No wonder creationists think that the world is not very old. How could it be, if death is not an integral part of its operation? If plants grew but never died, they would bury the Earth. If animals ate and procreated, but never died, the world would be covered with them. Elephants would be like lemmings and lemmings would be like bacteria. A world without death (which is what the Garden of Eden supposedly was) could not have been designed to last very long. To creationists, death was a curse brought on by the sin of Adam.

To scientists, however, death is the process upon which ecology operates. And evolution too. Evolution has given each organism a built-in process of senescence, which is a gradual shutting-down of the body, which ends in death. Organisms are built to grow up, reproduce, then gradually shut down and die. Death is not a mistake. It has been produced by natural selection.

If an animal lives long enough, it will eventually get killed by an accident, or will get cancer from a mutation caused by—now get this—oxygen. But now consider natural selection. Since accidents and cancer will kill old animals, natural selection does not reward mutations that confer a benefit on old animals. In fact, natural selection favors animals that take risks and pour their resources into reproduction, even though it kills them.
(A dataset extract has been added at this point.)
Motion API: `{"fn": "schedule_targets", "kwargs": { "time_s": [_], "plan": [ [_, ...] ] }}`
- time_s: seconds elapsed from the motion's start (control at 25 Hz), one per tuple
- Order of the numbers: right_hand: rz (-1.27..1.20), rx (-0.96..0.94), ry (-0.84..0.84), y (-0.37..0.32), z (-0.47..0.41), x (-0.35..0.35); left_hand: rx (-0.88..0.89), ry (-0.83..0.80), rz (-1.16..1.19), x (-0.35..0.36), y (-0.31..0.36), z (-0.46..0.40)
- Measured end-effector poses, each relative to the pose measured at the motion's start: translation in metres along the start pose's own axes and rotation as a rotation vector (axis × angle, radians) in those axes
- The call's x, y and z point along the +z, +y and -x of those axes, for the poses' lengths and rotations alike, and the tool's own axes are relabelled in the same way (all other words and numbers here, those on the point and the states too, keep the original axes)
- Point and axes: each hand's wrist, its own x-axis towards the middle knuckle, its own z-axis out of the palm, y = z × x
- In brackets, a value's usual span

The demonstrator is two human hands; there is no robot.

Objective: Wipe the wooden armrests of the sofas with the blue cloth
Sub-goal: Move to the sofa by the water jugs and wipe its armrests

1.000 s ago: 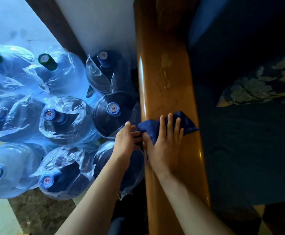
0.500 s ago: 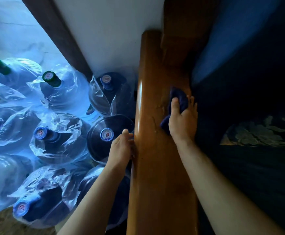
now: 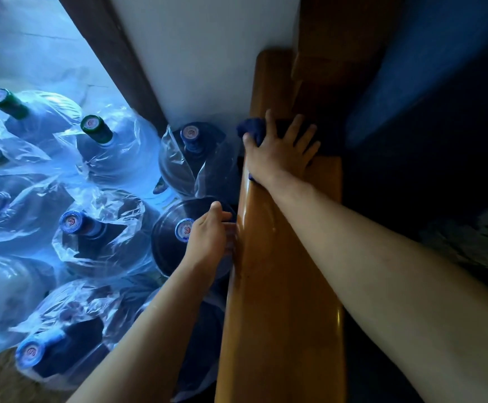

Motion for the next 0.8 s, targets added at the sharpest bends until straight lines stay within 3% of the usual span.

Natural selection favors animals that do not hold back for the future, but spend their lives now on reproduction.

The evidence for this is that senescence is genetically programmed. Rather than provide the molecular details of it, let me mention some evolutionary evidence. In animals as diverse as fishes and opossums, populations that live in the presence of predators have shorter life spans than those that live in the absence of predators. If there are predators present, it is better for the opossums to have their offspring as soon as possible, for if they wait, they might be eaten. If predators are absent, the animals can wait a little longer to reproduce, grow a little bit larger first, which allows them to reproduce more. The ideal evolutionary lifespan of an animal depends on the circumstances in which its species has evolved, and is usually pretty short.

Death is not an aberration or mistake. It is not something God inflicted on the world when Eve took a bit of the apple (or, in a creationist movie filmed in southern California, the avocado). It is the product of natural selection. This does not make us any happier as individuals. But at least we can see it as part of a natural world that makes sense.